The unexported seal() method prevents external packages from implementing Field; only code inside this module (and generator-produced code that lives in the same module) may implement Field.

type FieldType

type FieldType interface {
	Number | string | time.Time | bool
}

FieldType is a constraint for the actual Go types we want to validate.

type Number

type Number interface {
	uint | uint8 | uint16 | uint32 | uint64 | int | int8 | int16 | int32 | int64 | float32 | float64
}

type PersistentField

type PersistentField[E FieldType] interface {
	Field
}

PersistentField is a generic alias indicating this Field carries a Go type parameter used for validators or type hints.
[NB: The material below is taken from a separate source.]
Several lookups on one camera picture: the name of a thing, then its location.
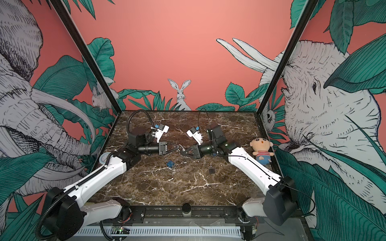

It currently does not add methods beyond Field but documents the intended semantic role.

func NewField

func NewField[E entity.Entity, T FieldType](name string, column string, view string, vfs ...ValidateFunc[T]) PersistentField[T]

var f = NewField[Account, int64]("ID", "id", "id")

type ValidateFunc

type ValidateFunc[T FieldType] func() (string, Validator[T])

func BeFalse

func BeFalse() ValidateFunc[bool]

BeFalse validates that a boolean value is false.

func BeTrue

func BeTrue() ValidateFunc[bool]

BeTrue validates that a boolean value is true.

func Between

func Between[T Number | time.Time](min, max T) ValidateFunc[T]

Between validates that a value is within a given range (inclusive of min and max).

func CharSetAll

func CharSetAll(charSets ...charSet) ValidateFunc[string]

CharSetAll validates that a string contains at least one character from each of the specified character sets.

func CharSetAny

func CharSetAny(charSets ...charSet) ValidateFunc[string]

CharSetAny validates that a string contains at least one character from any of the specified character sets.

func CharSetNo

func CharSetNo(charSets ...charSet) ValidateFunc[string]

CharSetNo validates that a string does not contain any characters from the specified character sets.

func CharSetOnly

func CharSetOnly(charSets ...charSet) ValidateFunc[string]

CharSetOnly validates that a string only contains characters from the specified character sets.

func Email

func Email() ValidateFunc[string]

Email validates that a string is a valid email address.

func ExactLength

func ExactLength(length int) ValidateFunc[string]

ExactLength validates that a string's length is exactly the specified length.

func Gt

func Gt[T Number | time.Time](min T) ValidateFunc[T]

Gt validates that a value is greater than the specified minimum.

func Gte

func Gte[T Number | time.Time](min T) ValidateFunc[T]

Gte validates that a value is greater than or equal to the specified minimum.

func LengthBetween

func LengthBetween(min, max int) ValidateFunc[string]

LengthBetween validates that a string's length is within a given range (inclusive).

func Lt

func Lt[T Number | time.Time](max T) ValidateFunc[T]

Lt validates that a value is less than the specified maximum.

func Lte

func Lte[T Number | time.Time](max T) ValidateFunc[T]

Lte validates that a value is less than or equal to the specified maximum.

func Match

func Match(pattern string) ValidateFunc[string]

Match validates that a string matches a given pattern. The pattern can include wildcards:

  • `*`: matches any sequence of non-separator characters.
  • `?`: matches any single non-separator character.

Example: Match("foo*") will match "foobar", "foo", etc.

func MaxLength

func MaxLength(max int) ValidateFunc[string]

MaxLength validates that a string's length is at most the specified maximum.

func MinLength

func MinLength(min int) ValidateFunc[string]

MinLength validates that a string's length is at least the specified minimum.

func OneOf

func OneOf[T FieldType](allowed ...T) ValidateFunc[T]

OneOf validates that a value is one of the allowed values. This works for any comparable type in FieldType (string, bool, all numbers).

func URL

func URL() ValidateFunc[string]

URL validates that a string is a valid URL.